Une semaine à l’hôpital de Roberval en tant que psychiatre-dépanneur m’a fait prendre conscience à quel point l’itinérance s’est propagée jusque dans les régions. Le nombre d’individus dans cette situation augmente en effet rapidement au Québec, observant une hausse de 44 % de 2018 à 2022 (ministère de la Santé et des Services sociaux, 2023). Au Saguenay–Lac-Saint-Jean, l’itinérance visible a crû de 28 % durant la même période, une tendance qui avait déjà fait l’objet d’une étude (Bergeron-Leclerc et Tremblay, 2019). La prévalence élevée des problèmes de santé mentale et de toxicomanie dans cette population est bien connue (Bonin et al., 2006), mais les ressources adaptées manquent en dehors des principaux centres urbains (Paradis, 2022 ; Porter, 2022).

Pratiquant auprès d’individus en situation d’itinérance à Montréal, soit au PRISM – Mission Bon Accueil, et conduisant des recherches sur ce sujet (Voisard et al., 2021 ; Laliberté et al., 2022 ; Soufi et al., 2023), je reste attentif à cette réalité. Ces personnes ont davantage recours aux services de santé mentale en urgence (Fazel et al., 2014)et les réadmissions après une hospitalisation s’avèrent nombreuses (Laliberté et al., 2020). Les limites du modèle hospitalier et la nécessité de développer des services spécifiques pour cette population ont bien été décrites (Farmer, 2011).
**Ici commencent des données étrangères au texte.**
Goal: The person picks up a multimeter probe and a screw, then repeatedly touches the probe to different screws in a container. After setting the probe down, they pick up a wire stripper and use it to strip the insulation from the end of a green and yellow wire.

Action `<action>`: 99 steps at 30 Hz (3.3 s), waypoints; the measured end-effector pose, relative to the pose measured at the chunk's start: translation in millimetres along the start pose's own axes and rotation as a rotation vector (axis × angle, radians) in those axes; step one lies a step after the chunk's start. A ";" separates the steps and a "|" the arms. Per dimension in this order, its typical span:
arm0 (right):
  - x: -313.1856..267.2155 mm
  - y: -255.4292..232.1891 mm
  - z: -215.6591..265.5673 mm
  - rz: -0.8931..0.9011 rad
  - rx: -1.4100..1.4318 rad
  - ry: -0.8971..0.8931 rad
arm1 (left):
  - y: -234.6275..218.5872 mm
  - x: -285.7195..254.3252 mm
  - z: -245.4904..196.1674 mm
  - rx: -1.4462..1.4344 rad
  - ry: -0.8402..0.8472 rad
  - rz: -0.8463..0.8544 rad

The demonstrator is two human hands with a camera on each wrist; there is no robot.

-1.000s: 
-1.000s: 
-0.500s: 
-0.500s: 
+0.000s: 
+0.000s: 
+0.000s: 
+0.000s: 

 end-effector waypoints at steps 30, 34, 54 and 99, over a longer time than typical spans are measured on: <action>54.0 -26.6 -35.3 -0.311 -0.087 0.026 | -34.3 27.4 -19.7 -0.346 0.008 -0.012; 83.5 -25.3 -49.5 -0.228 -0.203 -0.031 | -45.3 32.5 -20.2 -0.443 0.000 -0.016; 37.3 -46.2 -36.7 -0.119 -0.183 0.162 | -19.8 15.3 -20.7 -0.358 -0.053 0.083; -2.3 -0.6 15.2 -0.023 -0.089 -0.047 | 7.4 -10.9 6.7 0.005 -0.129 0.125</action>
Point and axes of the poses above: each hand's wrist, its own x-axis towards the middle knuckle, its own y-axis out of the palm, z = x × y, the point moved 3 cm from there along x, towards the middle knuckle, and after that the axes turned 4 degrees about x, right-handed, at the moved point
Je souhaite maintenant faire part de quelques-unes de mes observations réalisées à ce sujet lors de ma semaine de dépannage et proposer quelques pistes de solutions. Sur mes 17 consultations provenant de la salle d’urgence, 6 se trouvaient en situation d’itinérance selon la définition canadienne, soit 35 % (Gaetz et al., 2012)[1]. Qui plus est, pour 7 de ces 17 consultations, il en a résulté un départ le jour même et pour 3 de plus, le lendemain. Ces présentations à l’urgence ont généralement pris place dans un contexte d’intoxication ou de crise situationnelle.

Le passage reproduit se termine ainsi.